Big Data 32 min read

Master Kafka: From Core Concepts to Advanced Operations and Performance Tuning

This comprehensive guide explains Kafka’s origins, core architecture, data structures, write and read workflows, operational commands for topic and consumer‑group management, and practical performance‑tuning tips such as disk layout, JVM settings, flush policies, and log retention, providing a complete reference for engineers working with distributed streaming platforms.

Ops Development Stories

Aug 19, 2022

Master Kafka: From Core Concepts to Advanced Operations and Performance Tuning

1 Kafka Overview

Kafka was originally developed by LinkedIn in Scala as a multi‑partition, multi‑replica distributed messaging system coordinated by ZooKeeper, now an Apache project. It functions as a high‑throughput, durable, horizontally scalable stream processing platform written in Scala and Java.
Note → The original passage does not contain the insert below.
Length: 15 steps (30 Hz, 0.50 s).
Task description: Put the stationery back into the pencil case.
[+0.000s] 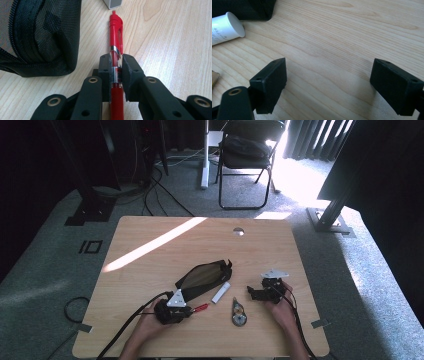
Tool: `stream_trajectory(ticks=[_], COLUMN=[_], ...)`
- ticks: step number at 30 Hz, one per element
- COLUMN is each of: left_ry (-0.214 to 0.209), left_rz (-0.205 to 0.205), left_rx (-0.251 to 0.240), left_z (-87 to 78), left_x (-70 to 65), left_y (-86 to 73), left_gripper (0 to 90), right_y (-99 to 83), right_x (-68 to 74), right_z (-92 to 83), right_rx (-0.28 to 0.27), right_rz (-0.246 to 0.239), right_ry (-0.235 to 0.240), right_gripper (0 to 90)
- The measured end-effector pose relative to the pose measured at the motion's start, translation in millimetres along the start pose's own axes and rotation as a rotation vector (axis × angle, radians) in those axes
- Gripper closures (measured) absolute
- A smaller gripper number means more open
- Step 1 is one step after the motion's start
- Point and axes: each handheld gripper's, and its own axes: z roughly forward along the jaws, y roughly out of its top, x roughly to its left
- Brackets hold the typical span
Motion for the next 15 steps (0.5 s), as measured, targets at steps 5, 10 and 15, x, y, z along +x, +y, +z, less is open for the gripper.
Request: stream_trajectory(ticks=[5, 10, 15], left_ry=[0.008, 0.027, 0.032], left_rz=[0.008, 0.012, 0.018], left_rx=[0.001, 0.004, 0.007], left_z=[-0.1, -0.1, -0.4], left_x=[-1.3, -2.6, -3.8], left_y=[0.3, 0.8, 1.0], left_gripper=[79.4, 79.5, 79.5], right_y=[0.0, 0.0, 0.0], right_x=[0.0, 0.0, 0.0], right_z=[0.0, 0.0, 0.0], right_rx=[0.000, 0.000, 0.000], right_rz=[0.000, 0.000, 0.000], right_ry=[0.000, 0.000, 0.000], right_gripper=[13.8, 13.8, 13.7])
It enables producers to publish messages to a specific topic, while consumers subscribe to that topic and receive messages with low latency and high throughput. A topic’s partitions can be consumed by only one consumer in the same consumer group at a time, ensuring independent progress.

Compared with traditional MQs, Kafka is lightweight, non‑intrusive, and requires minimal dependencies.
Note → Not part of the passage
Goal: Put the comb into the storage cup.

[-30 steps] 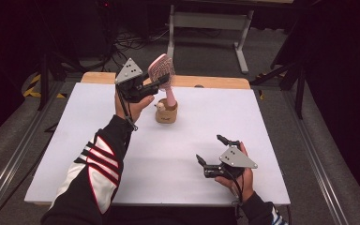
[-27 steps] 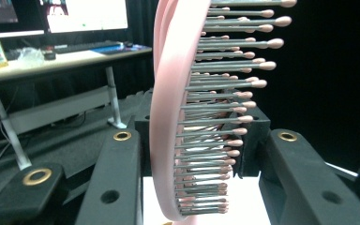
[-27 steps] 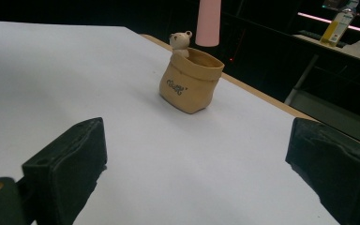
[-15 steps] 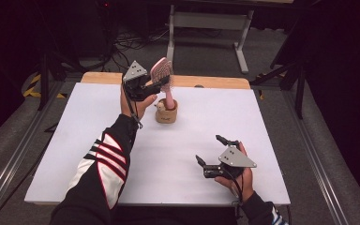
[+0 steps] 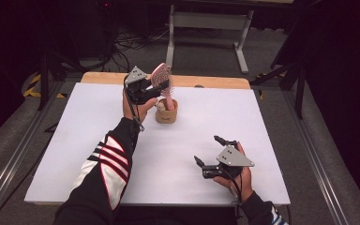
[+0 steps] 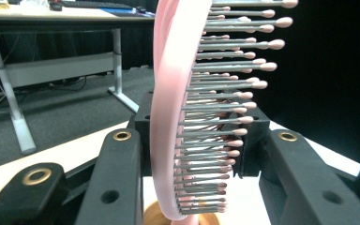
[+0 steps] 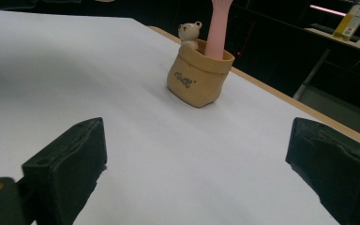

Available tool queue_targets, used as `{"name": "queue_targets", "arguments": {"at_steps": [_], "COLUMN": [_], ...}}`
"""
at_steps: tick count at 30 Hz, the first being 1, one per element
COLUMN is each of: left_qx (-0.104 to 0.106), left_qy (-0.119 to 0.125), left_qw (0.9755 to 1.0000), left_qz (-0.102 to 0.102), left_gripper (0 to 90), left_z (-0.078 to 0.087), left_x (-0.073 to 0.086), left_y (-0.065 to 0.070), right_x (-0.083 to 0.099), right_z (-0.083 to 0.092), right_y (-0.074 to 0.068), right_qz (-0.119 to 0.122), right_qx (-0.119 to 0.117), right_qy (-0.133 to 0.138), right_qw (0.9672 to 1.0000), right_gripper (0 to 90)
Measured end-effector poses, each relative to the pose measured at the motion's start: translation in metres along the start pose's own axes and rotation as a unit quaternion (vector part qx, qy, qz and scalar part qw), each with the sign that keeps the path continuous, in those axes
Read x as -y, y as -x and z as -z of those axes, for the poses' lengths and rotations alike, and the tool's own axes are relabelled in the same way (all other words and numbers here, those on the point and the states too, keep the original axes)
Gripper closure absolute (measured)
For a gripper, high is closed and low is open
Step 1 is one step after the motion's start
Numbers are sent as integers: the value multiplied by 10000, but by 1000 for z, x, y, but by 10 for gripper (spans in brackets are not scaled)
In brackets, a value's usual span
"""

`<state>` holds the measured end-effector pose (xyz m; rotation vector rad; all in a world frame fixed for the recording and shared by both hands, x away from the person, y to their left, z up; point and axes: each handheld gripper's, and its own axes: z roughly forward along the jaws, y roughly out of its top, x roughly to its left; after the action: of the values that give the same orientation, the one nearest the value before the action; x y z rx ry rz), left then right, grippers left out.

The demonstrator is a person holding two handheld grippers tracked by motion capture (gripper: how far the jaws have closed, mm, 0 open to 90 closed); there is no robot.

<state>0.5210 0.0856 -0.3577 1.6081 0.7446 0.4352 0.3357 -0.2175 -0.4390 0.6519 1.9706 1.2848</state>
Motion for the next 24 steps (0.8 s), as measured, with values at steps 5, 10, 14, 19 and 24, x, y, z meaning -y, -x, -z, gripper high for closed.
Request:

Kafka is widely integrated with systems like Cloudera, Storm, Spark, and Flink, serving three roles: messaging system, storage system, and stream processing platform.

2 What Problems Kafka Solves

It addresses asynchronous processing, service decoupling, and traffic control, similar to traditional message queues.

3 Technical Features

High throughput and low latency (hundreds of thousands of messages per second, millisecond latency).

Scalable clusters with hot‑add capability.

Persistence and reliability via disk storage and replication.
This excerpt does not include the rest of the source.